◆ **ASSIGNED TASK**: Wherever a line in the data holds the word "cover", pull that line out.

(Stored dataset items)
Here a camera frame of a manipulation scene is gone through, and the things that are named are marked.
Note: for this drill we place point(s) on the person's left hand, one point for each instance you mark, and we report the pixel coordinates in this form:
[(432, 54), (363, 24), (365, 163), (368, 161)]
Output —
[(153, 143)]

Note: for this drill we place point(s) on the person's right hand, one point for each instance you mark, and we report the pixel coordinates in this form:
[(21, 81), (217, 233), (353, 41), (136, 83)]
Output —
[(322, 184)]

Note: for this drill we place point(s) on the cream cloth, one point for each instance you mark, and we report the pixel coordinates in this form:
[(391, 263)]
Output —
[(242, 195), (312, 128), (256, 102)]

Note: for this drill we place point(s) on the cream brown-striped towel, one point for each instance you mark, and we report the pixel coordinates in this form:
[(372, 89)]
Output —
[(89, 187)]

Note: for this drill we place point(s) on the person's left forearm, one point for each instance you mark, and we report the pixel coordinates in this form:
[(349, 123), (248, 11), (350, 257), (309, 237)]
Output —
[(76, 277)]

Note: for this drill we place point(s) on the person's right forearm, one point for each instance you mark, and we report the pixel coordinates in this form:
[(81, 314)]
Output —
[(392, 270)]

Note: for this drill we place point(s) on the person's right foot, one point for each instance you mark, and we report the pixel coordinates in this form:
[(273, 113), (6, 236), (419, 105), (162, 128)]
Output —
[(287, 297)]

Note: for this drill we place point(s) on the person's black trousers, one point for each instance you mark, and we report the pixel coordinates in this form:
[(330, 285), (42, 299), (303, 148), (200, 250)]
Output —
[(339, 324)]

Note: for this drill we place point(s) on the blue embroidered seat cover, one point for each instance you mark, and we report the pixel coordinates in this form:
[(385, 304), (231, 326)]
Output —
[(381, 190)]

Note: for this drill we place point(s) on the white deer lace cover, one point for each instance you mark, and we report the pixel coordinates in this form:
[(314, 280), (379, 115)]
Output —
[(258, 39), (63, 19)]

◆ **RESPONSE**:
Note: for this drill we place point(s) on the blue embroidered seat cover, one point for each instance you mark, and we report the pixel coordinates in this form:
Note: for this drill we place point(s) on the white deer lace cover, one point for each instance you mark, and we report the pixel coordinates in this form:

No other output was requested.